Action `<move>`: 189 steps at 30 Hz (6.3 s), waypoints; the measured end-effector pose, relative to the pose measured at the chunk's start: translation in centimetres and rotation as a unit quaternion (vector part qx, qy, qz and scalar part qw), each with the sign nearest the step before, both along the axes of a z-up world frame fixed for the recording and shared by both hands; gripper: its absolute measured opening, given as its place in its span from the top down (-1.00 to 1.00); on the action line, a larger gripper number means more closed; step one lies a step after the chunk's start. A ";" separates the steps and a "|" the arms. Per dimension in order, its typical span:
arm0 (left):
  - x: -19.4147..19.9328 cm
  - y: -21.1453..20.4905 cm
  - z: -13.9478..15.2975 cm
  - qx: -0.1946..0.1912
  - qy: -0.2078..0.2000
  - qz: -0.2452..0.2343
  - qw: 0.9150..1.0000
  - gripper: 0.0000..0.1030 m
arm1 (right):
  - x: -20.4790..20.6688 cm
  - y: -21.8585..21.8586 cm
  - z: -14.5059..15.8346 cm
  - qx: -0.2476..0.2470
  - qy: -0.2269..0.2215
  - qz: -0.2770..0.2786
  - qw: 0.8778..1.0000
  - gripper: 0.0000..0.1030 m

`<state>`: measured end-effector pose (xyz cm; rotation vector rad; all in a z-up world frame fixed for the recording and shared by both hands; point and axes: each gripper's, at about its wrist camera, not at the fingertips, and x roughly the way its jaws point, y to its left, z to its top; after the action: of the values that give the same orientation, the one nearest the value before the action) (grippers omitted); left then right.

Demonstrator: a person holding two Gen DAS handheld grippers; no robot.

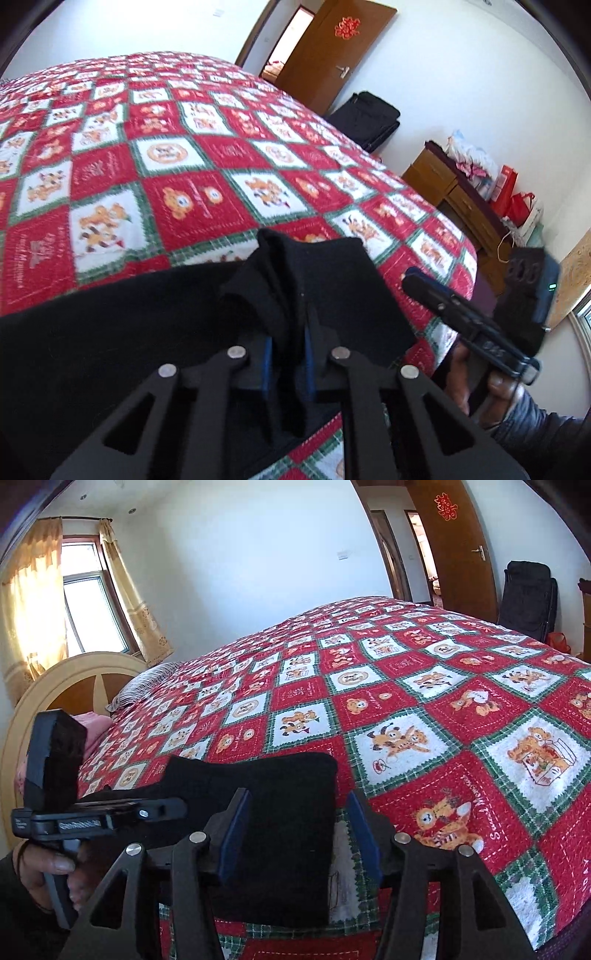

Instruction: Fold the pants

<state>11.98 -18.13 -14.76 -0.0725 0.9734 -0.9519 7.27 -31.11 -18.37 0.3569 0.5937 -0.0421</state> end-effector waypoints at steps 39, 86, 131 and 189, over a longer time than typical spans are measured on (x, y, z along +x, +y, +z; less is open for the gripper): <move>2.6 11.5 -2.8 0.001 0.049 0.140 0.989 0.72 | 0.8 4.4 -1.1 -0.064 0.020 0.085 0.994 -0.17; 2.6 25.1 -0.2 0.129 -0.091 0.251 0.955 -0.43 | 5.6 14.2 1.5 -0.096 0.016 0.229 0.969 -0.37; 3.8 42.1 -4.3 0.096 -0.079 0.414 0.902 0.22 | 5.3 21.6 -4.0 -0.140 0.039 0.291 0.946 -0.37; -0.9 25.4 9.5 -0.135 -0.087 0.188 0.969 0.74 | 3.5 14.5 3.7 -0.137 -0.015 0.176 0.975 -0.40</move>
<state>11.12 7.22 -5.28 -0.3842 0.6337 -0.7194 10.74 -16.59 -14.64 -0.0186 0.6049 0.2204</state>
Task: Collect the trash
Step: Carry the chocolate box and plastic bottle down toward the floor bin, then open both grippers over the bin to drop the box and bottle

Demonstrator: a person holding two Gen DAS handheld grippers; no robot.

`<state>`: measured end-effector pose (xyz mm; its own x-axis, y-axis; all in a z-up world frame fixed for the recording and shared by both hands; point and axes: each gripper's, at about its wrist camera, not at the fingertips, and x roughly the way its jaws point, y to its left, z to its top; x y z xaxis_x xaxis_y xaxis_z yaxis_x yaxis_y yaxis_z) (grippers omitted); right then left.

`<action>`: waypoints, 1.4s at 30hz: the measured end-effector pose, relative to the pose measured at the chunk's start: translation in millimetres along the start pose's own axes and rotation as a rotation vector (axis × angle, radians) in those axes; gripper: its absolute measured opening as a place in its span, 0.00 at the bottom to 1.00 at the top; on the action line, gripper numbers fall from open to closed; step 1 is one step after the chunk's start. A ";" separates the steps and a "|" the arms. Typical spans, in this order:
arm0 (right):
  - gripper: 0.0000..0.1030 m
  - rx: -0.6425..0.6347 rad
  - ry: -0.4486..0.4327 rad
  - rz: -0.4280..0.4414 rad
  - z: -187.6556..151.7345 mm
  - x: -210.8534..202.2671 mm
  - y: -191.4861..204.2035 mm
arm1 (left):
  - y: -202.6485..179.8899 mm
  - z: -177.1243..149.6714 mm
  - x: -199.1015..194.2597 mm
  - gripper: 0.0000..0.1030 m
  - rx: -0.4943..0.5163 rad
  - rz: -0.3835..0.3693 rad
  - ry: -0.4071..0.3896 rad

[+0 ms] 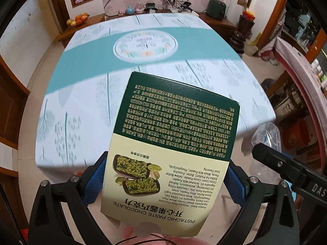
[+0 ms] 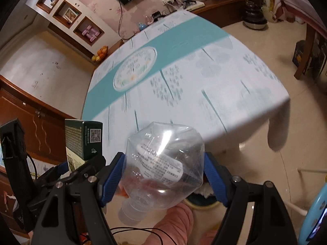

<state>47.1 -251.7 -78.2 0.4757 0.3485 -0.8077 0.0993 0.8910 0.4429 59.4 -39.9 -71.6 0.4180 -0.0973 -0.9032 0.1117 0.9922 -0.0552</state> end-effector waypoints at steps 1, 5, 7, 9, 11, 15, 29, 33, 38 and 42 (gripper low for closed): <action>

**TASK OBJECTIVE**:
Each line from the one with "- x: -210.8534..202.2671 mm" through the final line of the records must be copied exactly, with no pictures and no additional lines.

**RESULT OF THE EXERCISE**:
  - x: -210.8534..202.2671 mm
  - y: -191.4861..204.2035 mm
arm1 (left):
  - y: -202.6485..179.8899 mm
  - z: -177.1243..149.6714 mm
  - x: -199.1015..194.2597 mm
  - gripper: 0.0000..0.1030 m
  - rx: -0.4943..0.5163 rad
  - rz: -0.3835..0.3693 rad
  - ry: -0.4071..0.3896 rad

[+0 ms] 
[+0 ms] 

<state>47.1 -251.7 -78.2 0.4757 0.3485 -0.8077 0.0993 0.8910 0.4429 59.4 -39.9 -71.6 0.4180 -0.0973 -0.9032 0.1117 0.9922 -0.0552</state> end-effector waypoints at steps 1, 5, 7, 9, 11, 15, 29, 33, 38 and 42 (gripper low for closed): <action>

The output for this exercise is finished.